#### To do
Below are the records; repeat exactly their lines between the line holding "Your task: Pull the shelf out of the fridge" and the line holding "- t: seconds", inclusive, skipping the pictures.

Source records
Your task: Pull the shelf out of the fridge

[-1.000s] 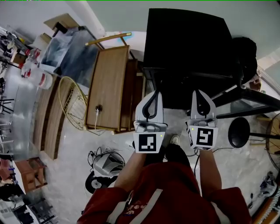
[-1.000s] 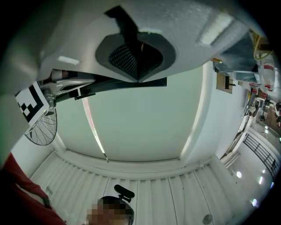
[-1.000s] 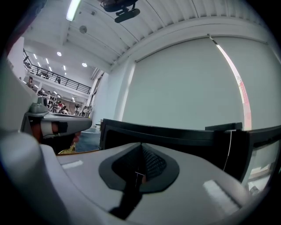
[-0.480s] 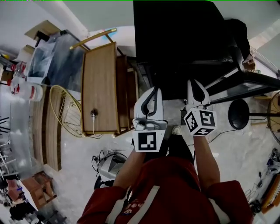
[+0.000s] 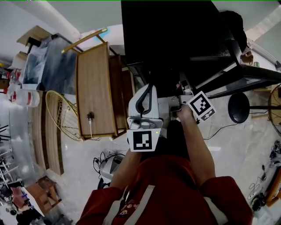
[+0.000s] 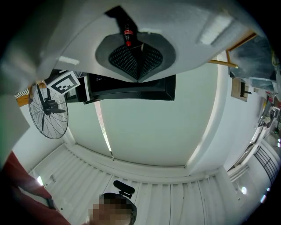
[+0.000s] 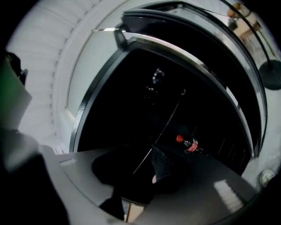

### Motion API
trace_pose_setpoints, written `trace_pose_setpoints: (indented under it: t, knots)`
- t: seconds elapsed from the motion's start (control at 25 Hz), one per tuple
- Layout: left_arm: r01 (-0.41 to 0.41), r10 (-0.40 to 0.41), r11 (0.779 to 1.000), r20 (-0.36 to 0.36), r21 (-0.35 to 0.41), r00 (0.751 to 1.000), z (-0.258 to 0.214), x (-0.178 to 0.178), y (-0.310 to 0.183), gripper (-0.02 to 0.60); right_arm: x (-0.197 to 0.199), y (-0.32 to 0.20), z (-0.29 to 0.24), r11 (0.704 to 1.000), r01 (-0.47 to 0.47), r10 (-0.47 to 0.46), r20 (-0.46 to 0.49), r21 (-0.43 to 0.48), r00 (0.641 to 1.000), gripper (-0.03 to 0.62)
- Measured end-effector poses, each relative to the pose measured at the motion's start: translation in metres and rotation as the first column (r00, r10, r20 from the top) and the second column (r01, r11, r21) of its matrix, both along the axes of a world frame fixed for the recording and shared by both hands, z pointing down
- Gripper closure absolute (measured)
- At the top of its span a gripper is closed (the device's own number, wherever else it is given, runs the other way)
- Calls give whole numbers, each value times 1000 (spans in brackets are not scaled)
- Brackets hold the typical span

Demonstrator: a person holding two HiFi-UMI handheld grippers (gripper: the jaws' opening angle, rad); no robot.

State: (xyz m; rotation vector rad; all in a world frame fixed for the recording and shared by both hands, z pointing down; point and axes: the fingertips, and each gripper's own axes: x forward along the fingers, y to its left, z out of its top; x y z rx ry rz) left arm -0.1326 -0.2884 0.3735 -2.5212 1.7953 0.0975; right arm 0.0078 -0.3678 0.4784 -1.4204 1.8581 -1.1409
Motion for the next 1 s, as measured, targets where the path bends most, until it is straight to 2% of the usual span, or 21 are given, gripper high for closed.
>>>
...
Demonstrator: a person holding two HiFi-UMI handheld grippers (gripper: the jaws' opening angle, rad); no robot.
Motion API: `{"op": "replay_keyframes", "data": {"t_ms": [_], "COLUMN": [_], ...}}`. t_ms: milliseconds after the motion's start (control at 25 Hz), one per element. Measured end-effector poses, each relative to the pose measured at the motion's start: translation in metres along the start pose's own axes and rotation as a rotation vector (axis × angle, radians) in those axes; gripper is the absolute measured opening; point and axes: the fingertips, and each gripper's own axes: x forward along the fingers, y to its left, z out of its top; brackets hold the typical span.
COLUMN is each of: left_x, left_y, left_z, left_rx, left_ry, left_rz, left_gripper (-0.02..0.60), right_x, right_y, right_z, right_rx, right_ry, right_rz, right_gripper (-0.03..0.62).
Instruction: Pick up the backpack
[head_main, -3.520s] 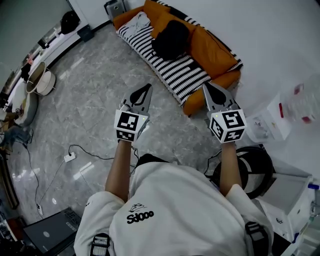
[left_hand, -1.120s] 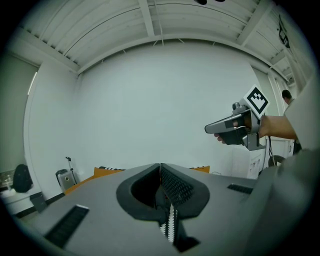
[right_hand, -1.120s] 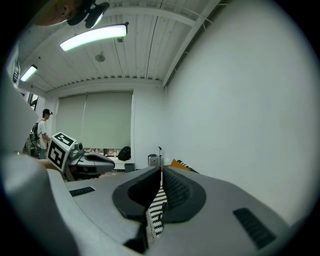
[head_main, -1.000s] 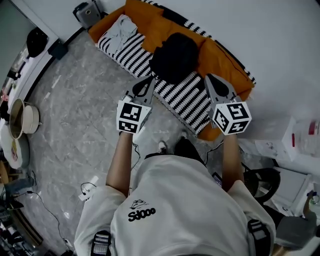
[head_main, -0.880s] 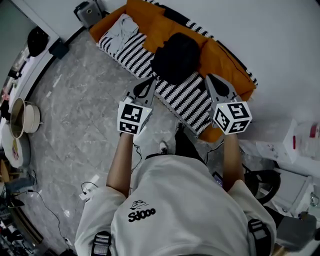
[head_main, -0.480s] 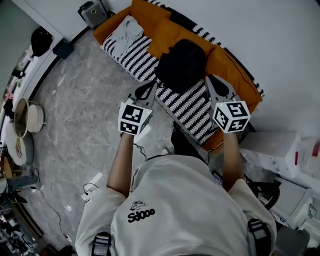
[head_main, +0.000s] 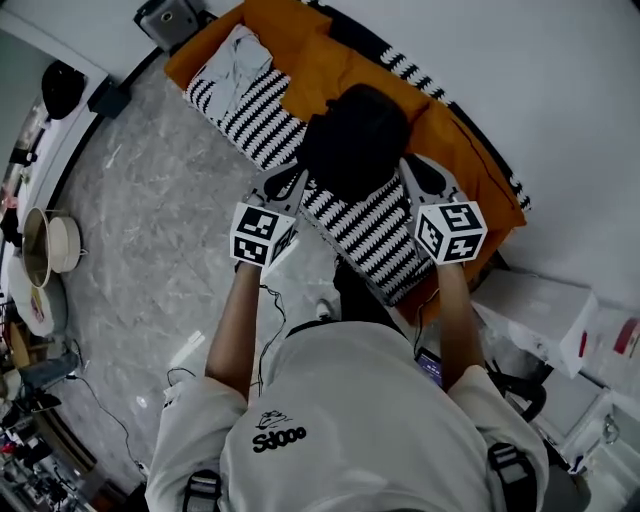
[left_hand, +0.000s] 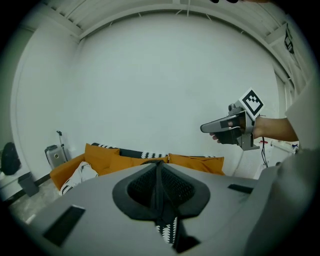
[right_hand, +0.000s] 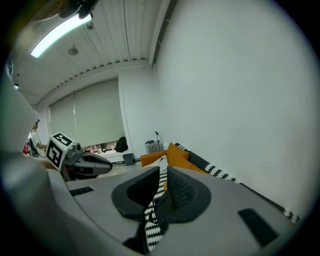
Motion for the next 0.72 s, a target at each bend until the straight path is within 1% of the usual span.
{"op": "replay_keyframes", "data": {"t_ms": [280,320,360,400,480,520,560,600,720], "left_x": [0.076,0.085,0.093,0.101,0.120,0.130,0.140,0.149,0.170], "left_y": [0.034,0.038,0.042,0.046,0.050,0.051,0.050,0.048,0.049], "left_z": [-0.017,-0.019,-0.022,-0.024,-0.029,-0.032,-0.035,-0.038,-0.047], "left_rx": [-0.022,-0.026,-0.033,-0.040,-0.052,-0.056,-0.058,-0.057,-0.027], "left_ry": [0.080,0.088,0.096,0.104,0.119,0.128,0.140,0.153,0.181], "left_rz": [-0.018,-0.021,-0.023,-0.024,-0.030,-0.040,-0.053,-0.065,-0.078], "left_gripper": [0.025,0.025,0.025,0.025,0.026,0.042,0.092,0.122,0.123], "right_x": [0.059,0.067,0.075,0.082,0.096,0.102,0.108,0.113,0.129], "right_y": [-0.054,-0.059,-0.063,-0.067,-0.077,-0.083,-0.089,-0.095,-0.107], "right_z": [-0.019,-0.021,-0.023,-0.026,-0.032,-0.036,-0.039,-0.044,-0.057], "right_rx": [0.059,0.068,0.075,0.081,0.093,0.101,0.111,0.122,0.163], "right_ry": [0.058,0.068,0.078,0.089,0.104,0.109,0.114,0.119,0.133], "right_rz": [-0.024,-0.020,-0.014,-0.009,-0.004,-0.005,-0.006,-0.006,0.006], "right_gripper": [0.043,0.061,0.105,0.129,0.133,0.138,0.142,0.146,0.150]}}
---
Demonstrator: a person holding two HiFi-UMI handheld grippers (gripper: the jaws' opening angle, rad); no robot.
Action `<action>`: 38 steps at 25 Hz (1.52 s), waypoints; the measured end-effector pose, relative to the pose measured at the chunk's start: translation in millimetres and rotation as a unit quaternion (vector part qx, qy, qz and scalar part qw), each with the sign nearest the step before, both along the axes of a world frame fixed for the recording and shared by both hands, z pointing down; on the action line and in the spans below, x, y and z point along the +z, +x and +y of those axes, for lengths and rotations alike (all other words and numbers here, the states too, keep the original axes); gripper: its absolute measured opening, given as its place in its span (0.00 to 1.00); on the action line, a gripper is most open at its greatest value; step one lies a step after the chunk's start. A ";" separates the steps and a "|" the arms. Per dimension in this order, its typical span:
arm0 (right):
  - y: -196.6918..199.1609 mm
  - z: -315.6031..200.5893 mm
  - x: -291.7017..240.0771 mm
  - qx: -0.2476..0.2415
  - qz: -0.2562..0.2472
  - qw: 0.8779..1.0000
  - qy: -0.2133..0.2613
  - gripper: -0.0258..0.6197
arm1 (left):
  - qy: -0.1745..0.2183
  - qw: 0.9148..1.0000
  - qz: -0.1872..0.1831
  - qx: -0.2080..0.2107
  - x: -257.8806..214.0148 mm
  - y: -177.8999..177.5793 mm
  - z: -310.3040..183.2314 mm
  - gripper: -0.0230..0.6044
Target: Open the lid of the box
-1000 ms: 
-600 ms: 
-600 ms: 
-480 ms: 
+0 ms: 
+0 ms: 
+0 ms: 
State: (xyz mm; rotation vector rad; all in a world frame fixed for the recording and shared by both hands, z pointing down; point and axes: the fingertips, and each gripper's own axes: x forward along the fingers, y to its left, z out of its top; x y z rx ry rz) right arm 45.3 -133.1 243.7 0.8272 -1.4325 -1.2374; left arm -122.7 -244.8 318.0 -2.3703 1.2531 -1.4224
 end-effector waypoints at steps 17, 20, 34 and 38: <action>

#### Response area
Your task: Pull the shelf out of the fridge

[-1.000s] 
[-1.000s] 
[-1.000s] 
[-0.480s] 
[+0.000s] 
[+0.000s] 
[+0.000s] 

### Motion API
trace_pose_setpoints, written `trace_pose_setpoints: (indented under it: t, knots)`
- t: seconds elapsed from the motion's start (control at 25 Hz), one per tuple

The exercise asks for nothing further.